Добавить в цитаты Настройки чтения

Страница 10 из 64



— Он подошёл ко мне и шепнул мне на ушко, чтобы я отыскала его на литературных чтениях, когда он придёт в университет Ломоносова, — полная энтузиазма, восклицала Майя, приблизившись ко мне. Я же следила взглядом за уходящим Есениным и практически не слушала её. Он шёл по лестнице: шаг, второй, третий. Сергей и какая-то девица всё более и более отдалялись от нас, а я так и не успела сказать ему ни слова из того, что собиралась! Майя в тот самый момент дёрнула меня за плечо, точно отрезвляя.
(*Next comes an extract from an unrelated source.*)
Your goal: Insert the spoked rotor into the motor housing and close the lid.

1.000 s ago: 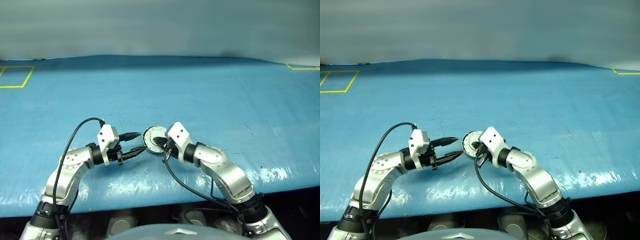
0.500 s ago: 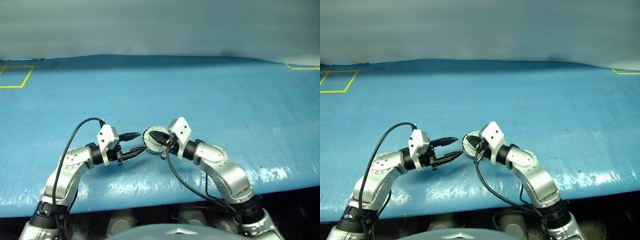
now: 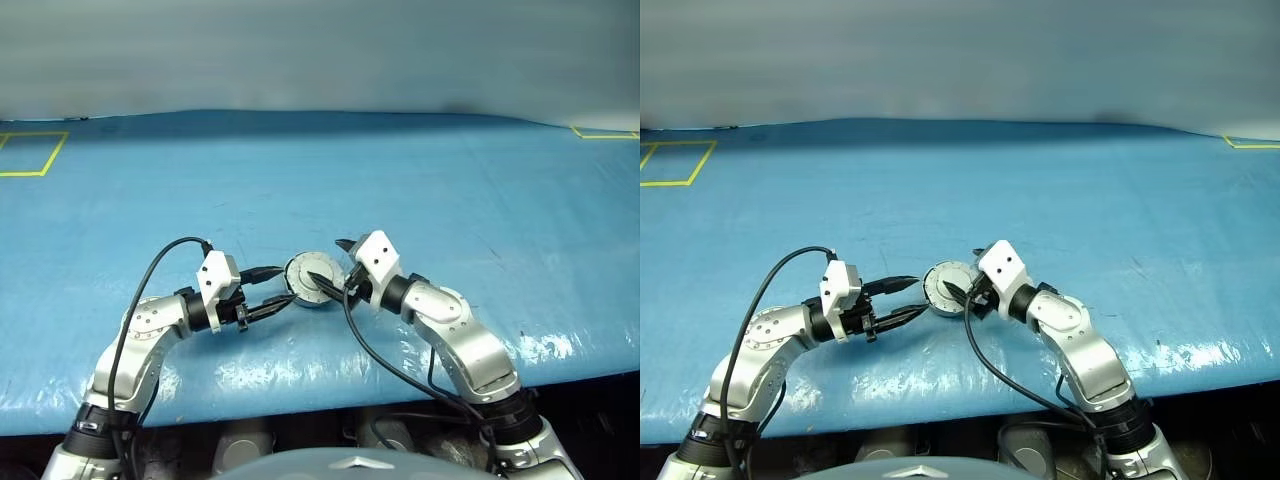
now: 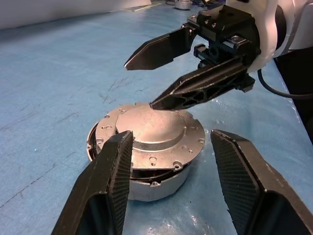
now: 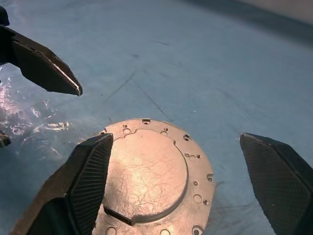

— Вика, ты теперь будто сама не своя. Ты поговорила с Есениным? — она взглянула в ту же сторону, что и я, а после нахмурилась. — Подойти же к нему.

— Но с ним же другая женщина, — простонала я.

— Ничего. Ты же не по личному вопросу подходишь. Расскажи, как тебе понравились его стихи, что ты восхищаешься тем, как он выступает.

Я мотнула головою, и мы помолчали. Есенин и незнакомая барышня всё более и более отдалялись от нас, и милая их беседа всё сильнее раздражала зрение моё.

— Ну же, — вновь подтолкнула меня Майя. Мы продолжили стоять и смотреть вслед уходящим. Когда спустя некоторое время она вновь принялась меня раззадоривать, я уточнила:

— Только лишь подойти и рассказать, как мне нравятся его стихи?

— Ну конечно, — улыбнулась мне Майя, легонько подталкивая в спину. — Давай.

И стоило мне сделать всего несколько шагов, как Есенин и сам отстранился от девушки, с которой разговаривал. И то произошло столь поспешно, что мы разве что не столкнулись с ним, когда я быстро шла к нему, а он резко обернулся. Мы находились друг от друга на расстоянии нескольких метров, и во взглядах наших и, должно быть, мыслях была какая-то нелепица.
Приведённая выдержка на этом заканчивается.